Crossbreeding to help revitalize endangered deer
The United Kingdom will further help to revitalize the milu deer in China through introducing different species for crossbreeding with the support of World Wide Fund for Nature.
On Friday, WWF signed a memorandum of understanding with the Forestry Department of Hunan province to promote crossbreeding of milu, known as Pere David Deer in the West, between Europe and China.
The UK’s Princess Anne was invited as a distinguished guest.
Under the plan revealed by WWF, milu from Woburn Abbey Deer Park in the UK will travel to China for breeding younger generations to avoid degeneration of the gene pool.
As one of the largest conservation parks in Europe, Woburn Abbey Deer Park holds nine deer species, among which seven originated from Asia, including the critically endangered milu deer that at one point had been extinct in the wild in China.
The 22 deer have returned to their native habitat of Beijing as a gift from the Marquis of Tavistock of Woburn Abbey.
According to WWF, 6,000 milu are now living worldwide, with about 5,000 in China and the rest in Europe. As many as 600 milu in China live in the wild in Hubei and Hunan provinces along the Yangtze River.
However, due to decades of breeding with other deer, the group’s genes are suffering from degeneration.

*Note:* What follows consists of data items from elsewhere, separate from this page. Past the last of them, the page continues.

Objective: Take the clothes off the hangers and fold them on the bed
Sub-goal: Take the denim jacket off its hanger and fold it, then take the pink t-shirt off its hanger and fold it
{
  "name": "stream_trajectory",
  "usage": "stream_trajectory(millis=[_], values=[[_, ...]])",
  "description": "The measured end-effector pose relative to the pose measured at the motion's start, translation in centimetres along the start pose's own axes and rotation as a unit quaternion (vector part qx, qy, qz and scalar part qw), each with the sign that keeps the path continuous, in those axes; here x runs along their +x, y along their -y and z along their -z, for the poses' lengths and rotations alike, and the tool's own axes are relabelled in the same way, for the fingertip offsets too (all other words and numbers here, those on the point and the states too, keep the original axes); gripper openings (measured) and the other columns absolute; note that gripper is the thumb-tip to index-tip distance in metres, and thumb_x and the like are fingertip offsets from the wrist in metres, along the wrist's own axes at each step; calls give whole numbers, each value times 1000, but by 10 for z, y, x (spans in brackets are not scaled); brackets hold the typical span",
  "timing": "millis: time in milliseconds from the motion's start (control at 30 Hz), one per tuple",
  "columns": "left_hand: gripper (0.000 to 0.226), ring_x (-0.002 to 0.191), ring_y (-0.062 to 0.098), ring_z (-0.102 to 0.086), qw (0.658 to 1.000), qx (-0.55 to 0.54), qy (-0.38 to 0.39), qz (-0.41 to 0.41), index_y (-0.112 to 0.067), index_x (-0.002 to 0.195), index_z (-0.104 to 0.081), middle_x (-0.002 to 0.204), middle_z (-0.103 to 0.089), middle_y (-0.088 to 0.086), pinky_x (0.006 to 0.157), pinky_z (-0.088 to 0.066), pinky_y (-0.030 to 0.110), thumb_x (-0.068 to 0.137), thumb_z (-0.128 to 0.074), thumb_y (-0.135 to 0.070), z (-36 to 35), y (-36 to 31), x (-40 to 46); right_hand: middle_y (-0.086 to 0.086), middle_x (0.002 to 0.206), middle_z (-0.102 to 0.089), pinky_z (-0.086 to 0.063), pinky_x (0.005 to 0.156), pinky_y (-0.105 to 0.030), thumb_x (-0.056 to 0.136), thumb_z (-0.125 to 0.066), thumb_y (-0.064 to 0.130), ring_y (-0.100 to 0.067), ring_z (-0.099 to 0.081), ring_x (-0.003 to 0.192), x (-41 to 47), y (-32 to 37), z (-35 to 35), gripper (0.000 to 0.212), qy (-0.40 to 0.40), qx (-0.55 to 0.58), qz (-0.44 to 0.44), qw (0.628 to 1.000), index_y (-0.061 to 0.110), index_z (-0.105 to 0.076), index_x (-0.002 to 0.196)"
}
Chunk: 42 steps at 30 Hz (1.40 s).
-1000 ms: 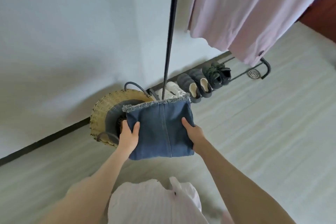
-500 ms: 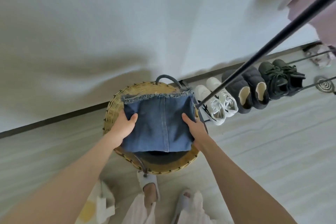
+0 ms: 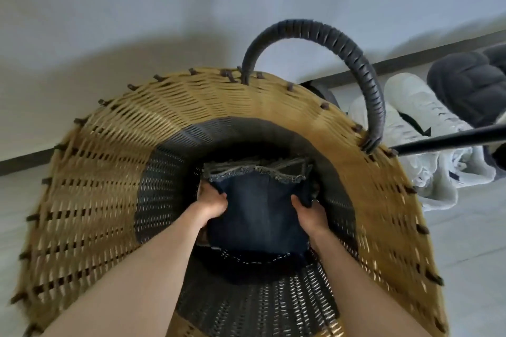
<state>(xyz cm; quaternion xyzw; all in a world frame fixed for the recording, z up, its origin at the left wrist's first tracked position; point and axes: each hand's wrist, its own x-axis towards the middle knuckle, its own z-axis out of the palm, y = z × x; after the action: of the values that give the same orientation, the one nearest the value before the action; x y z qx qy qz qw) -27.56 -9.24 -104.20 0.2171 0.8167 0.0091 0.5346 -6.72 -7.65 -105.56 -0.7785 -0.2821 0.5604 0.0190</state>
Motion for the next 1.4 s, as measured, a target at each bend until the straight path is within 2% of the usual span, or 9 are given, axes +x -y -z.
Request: stream_trajectory(millis=[200, 533, 633, 767, 900, 1033, 1167, 1233, 1400], values=[[59, 130, 32, -39, 999, 27, -41, -4, -4, 145, -13, 142, -37, 19, 105, -31, 30, 97, -45, -20, -31, 7, 51, -17, 141, -45, -39, 99, -35, 93, -49, 48, -34, -45, 127, 56, -9, -19, 66, -41, -142, 3, 989, 1, -39, 139], [51, 124, 38, -45, 997, 58, -41, 14, 0, 136, -23, 135, -45, 22, 101, -38, 39, 96, -45, -24, 10, -17, -14, -19, 141, -42, -37, 103, -37, 95, -46, 41, -35, -43, 128, -17, 34, 2, 59, -59, -137, -40, 988, 0, -38, 137], [47, 123, 36, -46, 997, 66, -21, -36, -3, 137, -27, 134, -46, 20, 97, -38, 37, 96, -45, -19, 35, -38, -64, -16, 141, -43, -37, 102, -35, 97, -44, 35, -33, -44, 127, -69, 60, 22, 52, -24, -153, -4, 988, 3, -40, 137], [42, 124, 29, -47, 970, 204, 52, -123, -10, 138, -35, 134, -49, 13, 98, -37, 35, 99, -39, -25, 76, -73, -151, -11, 130, -53, -37, 97, -31, 98, -44, 33, -30, -48, 122, -160, 107, 66, 41, 24, -140, 54, 988, 7, -50, 129], [22, 108, 26, -56, 942, 259, 70, -203, -14, 112, -51, 111, -58, 7, 88, -42, 33, 101, -34, -25, 114, -108, -247, -13, 85, -60, -41, 76, -33, 96, -43, 31, -30, -57, 86, -257, 137, 115, 27, 31, -120, 123, 985, 14, -58, 83], [29, 82, 18, -58, 916, 275, 63, -286, -11, 116, -52, 98, -62, 5, 71, -45, 30, 101, -30, -23, 138, -137, -339, -18, 100, -69, -47, 85, -35, 97, -39, 27, -18, -62, 77, -354, 155, 177, 41, 18, -138, 151, 979, -7, -54, 114], [27, 54, 12, -39, 890, 281, 52, -356, -14, 79, -48, 71, -49, 2, 49, -29, 22, 99, -31, -20, 145, -161, -427, -21, 106, -66, -48, 90, -38, 97, -41, 24, -22, -58, 84, -430, 158, 230, 30, 18, -207, 159, 965, 1, -60, 97], [31, 59, 13, -40, 870, 293, 43, -395, -16, 69, -40, 68, -42, 0, 51, -27, 20, 99, -31, -17, 142, -176, -477, -18, 98, -65, -49, 78, -33, 98, -42, 25, -21, -54, 81, -468, 155, 261, 31, 14, -224, 160, 961, 2, -62, 104], [26, 86, 18, -57, 838, 265, 19, -477, -12, 110, -58, 102, -64, 5, 80, -44, 27, 100, -38, -23, 130, -215, -586, 1, 72, -52, -44, 64, -26, 98, -42, 27, -16, -52, 67, -551, 151, 343, 36, -10, -276, 179, 944, -1, -60, 113]])
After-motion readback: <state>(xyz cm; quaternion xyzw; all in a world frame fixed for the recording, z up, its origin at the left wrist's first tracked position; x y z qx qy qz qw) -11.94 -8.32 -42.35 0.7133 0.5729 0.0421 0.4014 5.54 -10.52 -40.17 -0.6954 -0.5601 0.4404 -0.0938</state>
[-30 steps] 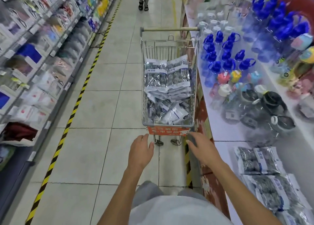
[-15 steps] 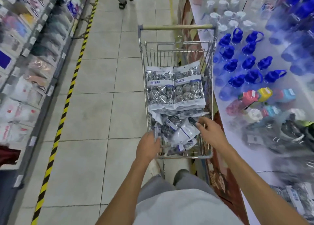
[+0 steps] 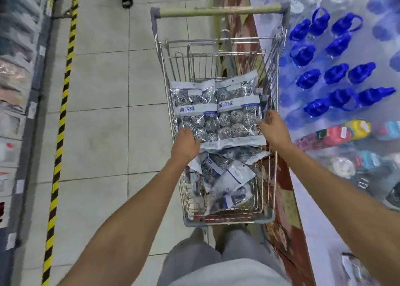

“The survival and growth of milu is representative of a harmonious relationship between humans and nature,” said Ren Wenwei, water practice leader of WWF China.
He said the crossbreeding program will further promote international cooperation and boost cross-regional communication between research institutes.
Hunan is now the world’s largest habitat of wild milu (about 100 to 120), which traveled from bordering Hubei province in 1998 due to a flood, according to Deng Sanlong, head of the Hunan Forestry Department.
“We will launch several research programs to follow the crossbreeding process and help them to go into the wild,” Deng said.